Quelques dizaines de personnes ont déjà entrepris de se liguer pour porter plainte collectivement (voir autres textes). Plusieurs désespèrent par contre de recouvrer leur argent. «C'est horrible. On découvre de nouveaux cas chaque semaine alors qu'on a perdu la trace du pasteur. Je ne peux même pas lui signifier mes poursuites et mes mises en demeure. Je ne comprends pas ce que fait la police», déplore leur avocat, Ferdinand Roy.

Techniquement, la Loi sur les corporations religieuses est efficace pour éviter les abus, puisqu'elle assimile les membres d'une église aux actionnaires d'une entreprise. «C'est un excellent mécanisme, mais les fidèles ne le connaissent pas, constate Me Serge Dubé, l'un des avocats au dossier de l'Église de la pierre angulaire. Ils ont aussi beaucoup de mal à s'en prendre à celui qu'ils appellent leur berger.»

Les têtes fortes ayant affronté leur pasteur affirment toutes avoir été injuriées en pleine église et traitées de démons. «Lezoka déclare: "Si je frappe trois fois mon pied par terre contre une personne, elle va mourir"«, rapporte son ancienne fidèle Lucie Vital.

«Plusieurs personnes n'ont pas les fonds pour engager une poursuite. Elles préfèrent donc abandonner leur église sans faire de bruit», indique de son côté Me Roy.

Dans la communauté congolaise, plusieurs affirment qu'avant d'aller recruter des Haïtiens, Mwinda Lezoka avait déjà été brutalement déserté par deux ou trois autres groupes de fidèles d'origine africaine. «En 2004, plusieurs d'entre nous avons contesté son mode de gestion», rapporte la pasteure Victorine.

Le manque de transparence est inacceptable, souligne Michel Habib, directeur pastoral à l'Association d'églises baptistes évangéliques au Québec. Il assure du même souffle que les églises évangéliques membres d'une des cinq grandes associations leur étant destinées le savent. «Des fidèles sont déjà venus me voir au bureau au sujet d'une ou deux églises aux pratiques douteuses. Revenu Québec et Revenu Canada étaient dans le dossier. Ça a été houleux, c'était la guerre à l'intérieur, mais on a aidé les églises à s'ajuster et tout est rentré dans l'ordre après trois ans», raconte-t-il.

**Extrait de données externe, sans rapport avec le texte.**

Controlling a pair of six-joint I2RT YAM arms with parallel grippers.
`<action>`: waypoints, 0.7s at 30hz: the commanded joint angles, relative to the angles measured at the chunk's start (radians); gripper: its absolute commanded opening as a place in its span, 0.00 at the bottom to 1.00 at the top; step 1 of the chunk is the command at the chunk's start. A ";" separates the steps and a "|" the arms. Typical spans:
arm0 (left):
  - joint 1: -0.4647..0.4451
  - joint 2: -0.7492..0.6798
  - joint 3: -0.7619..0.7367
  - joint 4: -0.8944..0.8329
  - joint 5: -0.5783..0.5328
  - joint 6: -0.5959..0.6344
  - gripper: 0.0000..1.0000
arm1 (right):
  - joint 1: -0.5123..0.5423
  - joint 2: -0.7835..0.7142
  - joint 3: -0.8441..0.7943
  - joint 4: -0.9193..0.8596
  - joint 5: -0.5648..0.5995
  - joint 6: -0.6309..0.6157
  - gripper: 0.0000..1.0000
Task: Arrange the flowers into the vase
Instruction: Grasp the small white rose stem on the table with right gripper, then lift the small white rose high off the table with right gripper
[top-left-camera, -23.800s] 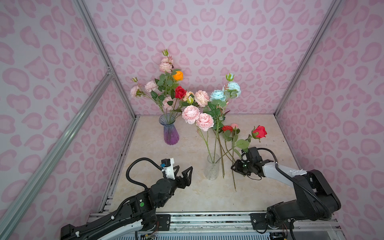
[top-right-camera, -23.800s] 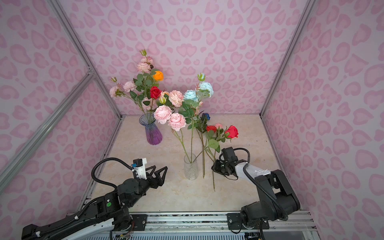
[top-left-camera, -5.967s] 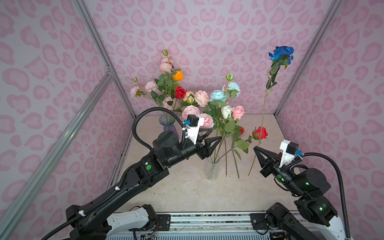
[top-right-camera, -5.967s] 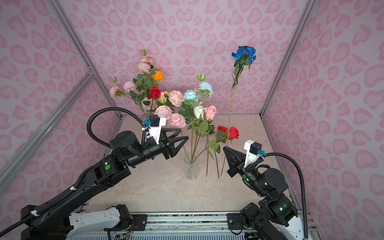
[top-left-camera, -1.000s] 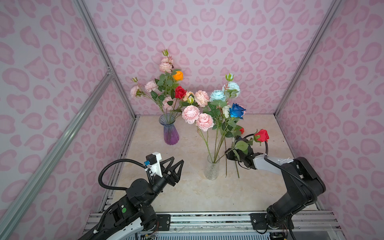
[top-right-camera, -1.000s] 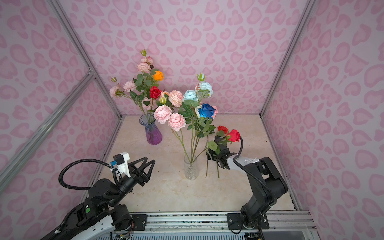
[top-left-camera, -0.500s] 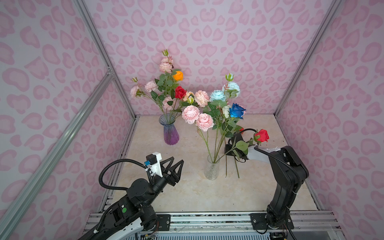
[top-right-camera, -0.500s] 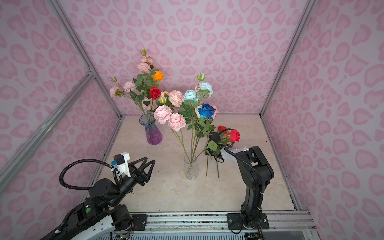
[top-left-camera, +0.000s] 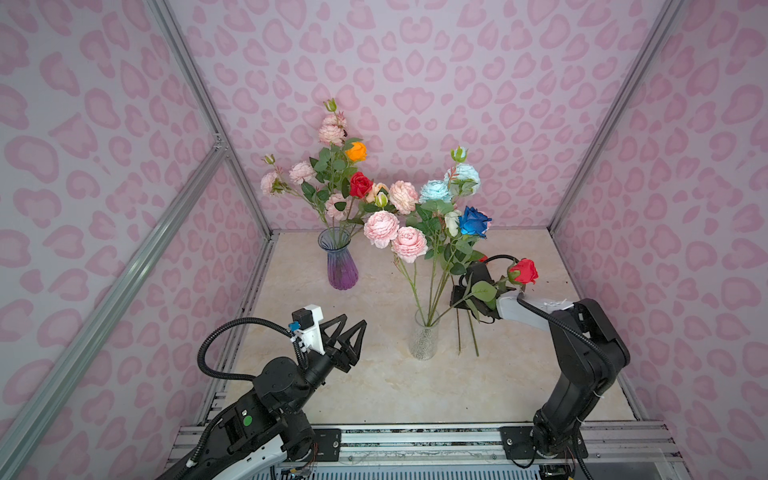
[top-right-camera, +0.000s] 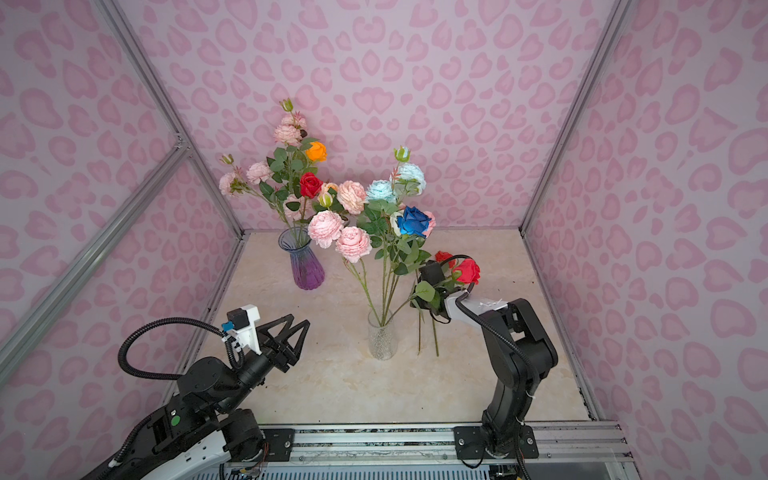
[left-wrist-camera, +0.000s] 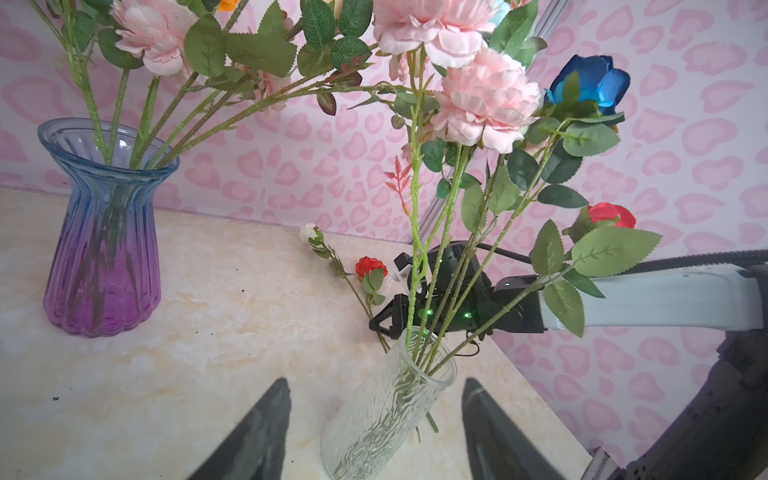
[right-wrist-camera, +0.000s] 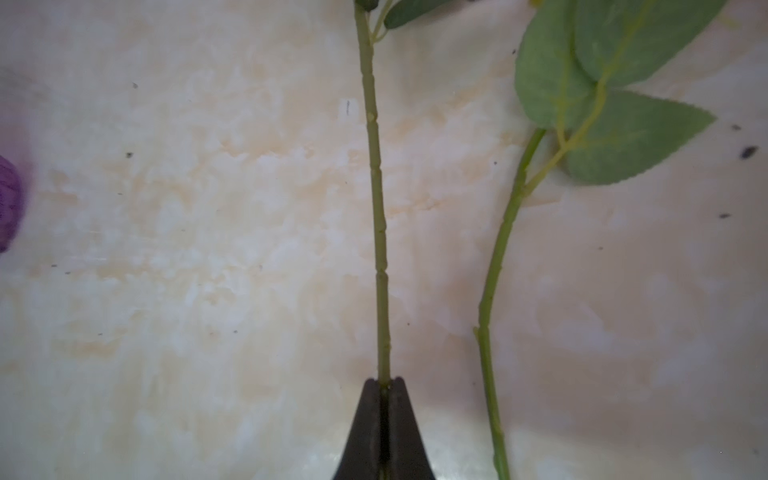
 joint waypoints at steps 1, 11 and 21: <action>0.000 0.005 0.020 0.013 -0.002 0.010 0.66 | -0.010 -0.103 -0.067 0.070 -0.035 0.069 0.00; 0.000 0.087 0.086 0.018 0.022 0.016 0.66 | -0.151 -0.546 -0.300 -0.017 -0.059 0.132 0.00; 0.000 0.278 0.215 0.045 0.065 0.014 0.65 | -0.189 -1.071 -0.319 -0.253 0.095 0.066 0.00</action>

Hormis un trésorier parti avec la caisse d'une église évangélique de Terrebonne, aucun autre scandale financier n'a éclaboussé ses églises, dit-il. «Et ce serait regrettable que les gens généralisent.»

Au cours des dernières années, près d'une demi-douzaine de prêtres catholiques ont été impliqués dans des scandales similaires, qui débordent donc du monde évangélique.

Malgré sa colère, Fred Robinson continue de croire: «Ce n'est pas parce que des gens travaillent mal qu'il faut perdre notre foi.»